Exercise description – Reproduce each entry below verbatim.
====== Entries shown ======
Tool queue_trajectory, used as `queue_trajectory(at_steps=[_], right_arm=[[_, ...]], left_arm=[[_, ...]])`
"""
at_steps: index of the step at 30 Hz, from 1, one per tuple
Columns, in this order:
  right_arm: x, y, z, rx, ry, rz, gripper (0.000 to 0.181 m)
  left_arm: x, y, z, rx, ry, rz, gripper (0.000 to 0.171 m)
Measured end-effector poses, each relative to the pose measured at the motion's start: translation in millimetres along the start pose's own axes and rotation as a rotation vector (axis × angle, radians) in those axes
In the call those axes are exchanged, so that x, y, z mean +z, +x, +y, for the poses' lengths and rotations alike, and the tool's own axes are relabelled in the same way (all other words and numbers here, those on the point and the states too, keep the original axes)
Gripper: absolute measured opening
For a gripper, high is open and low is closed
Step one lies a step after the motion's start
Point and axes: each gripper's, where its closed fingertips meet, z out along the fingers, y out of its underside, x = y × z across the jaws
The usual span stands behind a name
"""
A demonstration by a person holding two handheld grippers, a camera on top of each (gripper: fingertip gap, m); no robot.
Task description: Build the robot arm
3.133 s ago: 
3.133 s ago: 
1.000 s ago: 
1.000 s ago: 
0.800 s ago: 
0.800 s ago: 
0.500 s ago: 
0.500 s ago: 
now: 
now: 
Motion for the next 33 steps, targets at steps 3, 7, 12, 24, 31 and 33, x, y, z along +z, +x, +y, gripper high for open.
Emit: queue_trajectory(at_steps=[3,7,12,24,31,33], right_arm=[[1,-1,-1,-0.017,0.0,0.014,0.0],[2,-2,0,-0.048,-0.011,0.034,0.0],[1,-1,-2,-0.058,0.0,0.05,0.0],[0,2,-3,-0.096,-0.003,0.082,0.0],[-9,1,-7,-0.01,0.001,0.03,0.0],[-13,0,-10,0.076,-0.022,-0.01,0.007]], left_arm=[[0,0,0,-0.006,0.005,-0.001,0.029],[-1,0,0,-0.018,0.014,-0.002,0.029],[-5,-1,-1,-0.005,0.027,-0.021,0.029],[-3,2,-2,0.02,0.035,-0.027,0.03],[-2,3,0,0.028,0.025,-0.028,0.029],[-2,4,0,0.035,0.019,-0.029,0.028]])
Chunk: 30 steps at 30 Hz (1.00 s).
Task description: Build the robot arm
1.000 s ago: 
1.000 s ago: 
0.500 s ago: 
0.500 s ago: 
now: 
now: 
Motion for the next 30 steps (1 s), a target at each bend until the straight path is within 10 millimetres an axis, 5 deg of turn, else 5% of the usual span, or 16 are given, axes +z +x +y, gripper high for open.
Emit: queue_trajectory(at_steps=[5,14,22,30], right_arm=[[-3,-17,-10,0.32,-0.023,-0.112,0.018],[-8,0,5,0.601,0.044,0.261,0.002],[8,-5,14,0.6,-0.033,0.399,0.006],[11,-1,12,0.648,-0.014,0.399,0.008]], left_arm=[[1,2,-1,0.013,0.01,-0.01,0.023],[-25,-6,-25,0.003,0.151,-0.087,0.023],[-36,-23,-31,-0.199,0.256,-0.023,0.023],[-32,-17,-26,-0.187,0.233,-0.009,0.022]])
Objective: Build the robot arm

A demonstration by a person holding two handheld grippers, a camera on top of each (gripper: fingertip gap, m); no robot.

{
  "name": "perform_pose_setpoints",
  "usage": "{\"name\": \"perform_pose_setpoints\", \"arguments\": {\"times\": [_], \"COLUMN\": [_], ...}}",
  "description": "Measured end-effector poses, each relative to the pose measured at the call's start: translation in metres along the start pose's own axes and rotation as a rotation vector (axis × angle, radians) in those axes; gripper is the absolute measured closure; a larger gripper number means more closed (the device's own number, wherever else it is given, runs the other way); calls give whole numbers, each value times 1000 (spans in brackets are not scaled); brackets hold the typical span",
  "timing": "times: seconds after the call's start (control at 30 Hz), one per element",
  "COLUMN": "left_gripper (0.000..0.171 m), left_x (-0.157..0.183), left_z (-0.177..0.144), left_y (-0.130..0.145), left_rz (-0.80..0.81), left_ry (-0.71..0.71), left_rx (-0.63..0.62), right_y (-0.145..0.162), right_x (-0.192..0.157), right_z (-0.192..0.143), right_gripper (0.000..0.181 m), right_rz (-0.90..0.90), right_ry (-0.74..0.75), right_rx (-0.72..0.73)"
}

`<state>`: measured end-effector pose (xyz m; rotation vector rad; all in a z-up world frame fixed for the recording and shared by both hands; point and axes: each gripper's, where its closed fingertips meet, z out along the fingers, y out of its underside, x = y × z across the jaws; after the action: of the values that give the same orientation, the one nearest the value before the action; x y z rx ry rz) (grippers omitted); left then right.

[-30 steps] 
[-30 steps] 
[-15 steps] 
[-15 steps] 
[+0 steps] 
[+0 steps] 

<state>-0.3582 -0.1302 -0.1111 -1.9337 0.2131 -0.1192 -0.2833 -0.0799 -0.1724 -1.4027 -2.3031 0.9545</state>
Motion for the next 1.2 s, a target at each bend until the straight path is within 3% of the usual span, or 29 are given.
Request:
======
Answer to this exercise –
Tool queue_trajectory, used as `queue_trajectory(at_steps=[_], right_arm=[[_, ...]], left_arm=[[_, ...]])`
"""
at_steps: index of the step at 30 Hz, from 1, one per tuple
Columns, in this order:
  right_arm: x, y, z, rx, ry, rz, gripper (0.000 to 0.181 m)
  left_arm: x, y, z, rx, ry, rz, gripper (0.000 to 0.171 m)
Measured end-effector poses, each relative to the pose measured at the motion's start: translation in millimetres along the start pose's own axes and rotation as a rotation vector (axis × angle, radians) in those axes
In the call those axes are exchanged, so that x, y, z mean +z, +x, +y, for the poses' lengths and rotations alike, and the tool's own axes are relabelled in the same way (all other words and numbers here, those on the point and the states too, keep the original axes)
Gripper: absolute measured opening
For a gripper, high is open and low is closed
Step one lies a step after the motion's start
Point and axes: each gripper's, where its closed fingertips meet, z out along the fingers, y out of its underside, x = y × z across the jaws
The usual span stands behind a name
"""
A demonstration by a person holding two handheld grippers, a camera on top of each (gripper: fingertip gap, m); no robot.
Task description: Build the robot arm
3.133 s ago: 
3.133 s ago: 
1.000 s ago: 
1.000 s ago: 
0.800 s ago: 
0.800 s ago: 
0.500 s ago: 
0.500 s ago: 
now: 
now: 
Motion for the next 33 steps, targets at steps 3, 7, 12, 24, 31 and 33, x, y, z along +z, +x, +y, gripper high for open.
Emit: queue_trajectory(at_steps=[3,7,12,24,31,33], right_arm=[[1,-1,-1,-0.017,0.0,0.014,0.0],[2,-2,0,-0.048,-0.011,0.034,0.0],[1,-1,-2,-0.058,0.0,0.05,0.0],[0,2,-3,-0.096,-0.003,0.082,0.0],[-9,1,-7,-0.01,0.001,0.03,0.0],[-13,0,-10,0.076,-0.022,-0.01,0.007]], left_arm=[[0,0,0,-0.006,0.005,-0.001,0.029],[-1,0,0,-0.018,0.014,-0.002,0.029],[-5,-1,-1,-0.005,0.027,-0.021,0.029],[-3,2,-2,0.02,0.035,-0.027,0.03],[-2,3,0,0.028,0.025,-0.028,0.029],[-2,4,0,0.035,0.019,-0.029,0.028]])
Chunk: 30 steps at 30 Hz (1.00 s).
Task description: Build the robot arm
1.000 s ago: 
1.000 s ago: 
0.500 s ago: 
0.500 s ago: 
now: 
now: 
Motion for the next 30 steps (1 s), a target at each bend until the straight path is within 10 millimetres an axis, 5 deg of turn, else 5% of the usual span, or 16 are given, axes +z +x +y, gripper high for open.
Emit: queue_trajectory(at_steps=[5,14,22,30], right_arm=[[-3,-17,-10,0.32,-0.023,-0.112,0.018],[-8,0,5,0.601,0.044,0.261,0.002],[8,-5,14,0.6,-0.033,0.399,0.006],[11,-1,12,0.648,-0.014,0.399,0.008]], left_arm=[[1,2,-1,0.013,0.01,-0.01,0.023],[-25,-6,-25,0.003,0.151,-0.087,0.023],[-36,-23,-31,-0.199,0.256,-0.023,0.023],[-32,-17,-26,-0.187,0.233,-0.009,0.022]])
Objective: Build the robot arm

A demonstration by a person holding two handheld grippers, a camera on top of each (gripper: fingertip gap, m); no robot.

{
  "name": "perform_pose_setpoints",
  "usage": "{\"name\": \"perform_pose_setpoints\", \"arguments\": {\"times\": [_], \"COLUMN\": [_], ...}}",
  "description": "Measured end-effector poses, each relative to the pose measured at the call's start: translation in metres along the start pose's own axes and rotation as a rotation vector (axis × angle, radians) in those axes; gripper is the absolute measured closure; a larger gripper number means more closed (the device's own number, wherever else it is given, runs the other way); calls give whole numbers, each value times 1000 (spans in brackets are not scaled); brackets hold the typical span",
  "timing": "times: seconds after the call's start (control at 30 Hz), one per element",
  "COLUMN": "left_gripper (0.000..0.171 m), left_x (-0.157..0.183), left_z (-0.177..0.144), left_y (-0.130..0.145), left_rz (-0.80..0.81), left_ry (-0.71..0.71), left_rx (-0.63..0.62), right_y (-0.145..0.162), right_x (-0.192..0.157), right_z (-0.192..0.143), right_gripper (0.000..0.181 m), right_rz (-0.90..0.90), right_ry (-0.74..0.75), right_rx (-0.72..0.73)"
}

`<state>`: measured end-effector pose (xyz m; rotation vector rad; all in a z-up world frame fixed for the recording and shared by both hands; point and axes: each gripper's, where its closed fingertips meet, z out along the fingers, y out of its underside, x = y × z across the jaws; after the action: of the values that give the same orientation, the one nearest the value before the action; x y z rx ry rz) (grippers omitted); left then right.

[-30 steps] 
[-30 steps] 
[-15 steps] 
[-15 steps] 
[+0 steps] 
[+0 steps] 

<state>-0.3582 -0.1302 -0.1111 -1.9337 0.2131 -0.1192 -0.2833 -0.0799 -0.1724 -1.4027 -2.3031 0.9545</state>
Motion for the next 1.2 s, a target at each bend until the straight path is within 3% of the usual span, or 29 are given.
Request:

The answer is finished.